X509 v0.2.0 X509.Certificate View Source

Module for issuing and working with X.509 certificates.

For conversion to and from PEM or DER format, use the generic functions in the X509 module.

Link to this section Summary

Types

t()

:Certificate record , as used in Erlang’s :public_key module

Functions

Looks up the value of a specific extension in a certificate

Returns the list of extensions included in a certificate

Attempts to parse a certificate in DER (binary) format

Attempts to parse a certificate in PEM format

Returns the Issuer field of a certificate

Returns the public key embedded in a certificate

Generates a new self-signed certificate

Returns the Subject field of a certificate

Converts a certificate to DER (binary) format

Converts a certificate to PEM format

Returns the Validity of a certificate

Link to this section Types

:Certificate record , as used in Erlang’s :public_key module

Link to this section Functions

Looks up the value of a specific extension in a certificate.

The desired extension can be specified as an atom or an OID value. Returns nil if the specified extension is not present in the certificate.

Returns the list of extensions included in a certificate.

Link to this function from_der(der, type \\ :OTPCertificate) View Source
from_der(binary(), OTPCertificate | Certificate) :: t() | no_return()

Attempts to parse a certificate in DER (binary) format.

The optional second parameter specifies the record type to be returned: :OTPCertificate (default) or :Certificate.

Raises MatchError when the DER certificate cannot be parsed.

Link to this function from_pem(pem, type \\ :OTPCertificate) View Source
from_pem(String.t(), OTPCertificate | Certificate) :: t() | nil

Attempts to parse a certificate in PEM format.

The optional second parameter specifies the record type to be returned: :OTPCertificate (default) or :Certificate.

If the data cannot be parsed as a certificate, nil is returned.

Returns the Issuer field of a certificate.

Link to this function new(public_key, subject_rdn, issuer, issuer_key, opts \\ []) View Source

Issues a new certificate.

The public key can be an RSA key or an EC key (which results in an ECDSA certificate).

The Subject can be specified as a string, to be parsed by X509.RDNSequence.new/1, or a custom RDN sequence tuple.

The next parameters are the issuing certificate and the associated private key (RSA or EC).

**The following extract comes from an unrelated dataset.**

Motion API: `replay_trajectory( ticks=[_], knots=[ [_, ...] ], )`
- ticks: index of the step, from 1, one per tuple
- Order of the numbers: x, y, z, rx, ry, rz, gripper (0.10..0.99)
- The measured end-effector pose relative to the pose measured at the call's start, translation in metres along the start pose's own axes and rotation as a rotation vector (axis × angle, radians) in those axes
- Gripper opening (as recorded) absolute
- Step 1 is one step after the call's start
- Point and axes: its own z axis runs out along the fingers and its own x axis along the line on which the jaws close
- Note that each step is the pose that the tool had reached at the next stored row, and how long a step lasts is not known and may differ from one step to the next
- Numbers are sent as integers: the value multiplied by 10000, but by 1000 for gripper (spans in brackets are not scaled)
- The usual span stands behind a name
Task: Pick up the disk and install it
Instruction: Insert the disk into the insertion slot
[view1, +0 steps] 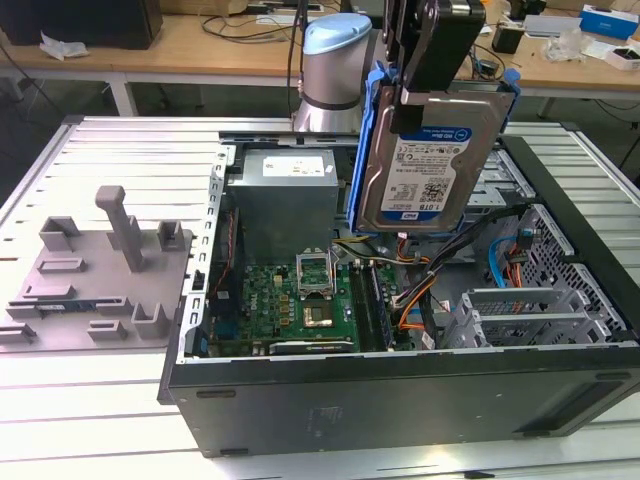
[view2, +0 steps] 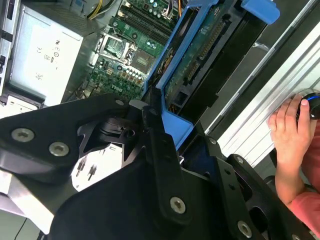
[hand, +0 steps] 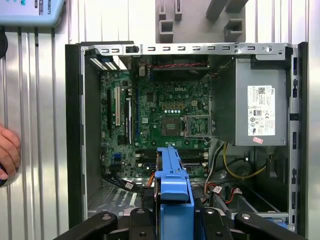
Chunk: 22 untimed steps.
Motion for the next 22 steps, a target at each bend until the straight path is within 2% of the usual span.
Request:
replay_trajectory(
  ticks=[13,16,17,18,22],
  knots=[
    [1,1,2,4,-7,1,365],
    [28,8,4,68,-194,4,365],
    [65,9,7,106,-266,4,365],
    [86,10,10,107,-273,7,365],
    [137,9,15,120,-403,13,365]
  ],
)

The Issuer field of the new certificate is taken from the issuing certificate’s Subject.

Options:

  • :template - an X509.Certificate.Template struct, or an atom selecting a built-in template (default: :server)
  • :hash - the hashing algorithm to use when signing the certificate (default: from template)
  • :serial - the certificate’s serial number (default: from template, where it will typically be set to nil, resulting in a random value)
  • :validity - an integer specifying the certificate’s validity in days, or an X509.Certificate.Validity record defining the ‘not before’ and ‘not after’ timestamps (default: from template)
  • :extensions - a keyword list of extension names and values, to be merged with the extensions defined in the template; refer to the X509.Certificate.Template documentation for details
Link to this function public_key(arg) View Source
public_key(t()) :: X509.PublicKey.t()

Returns the public key embedded in a certificate.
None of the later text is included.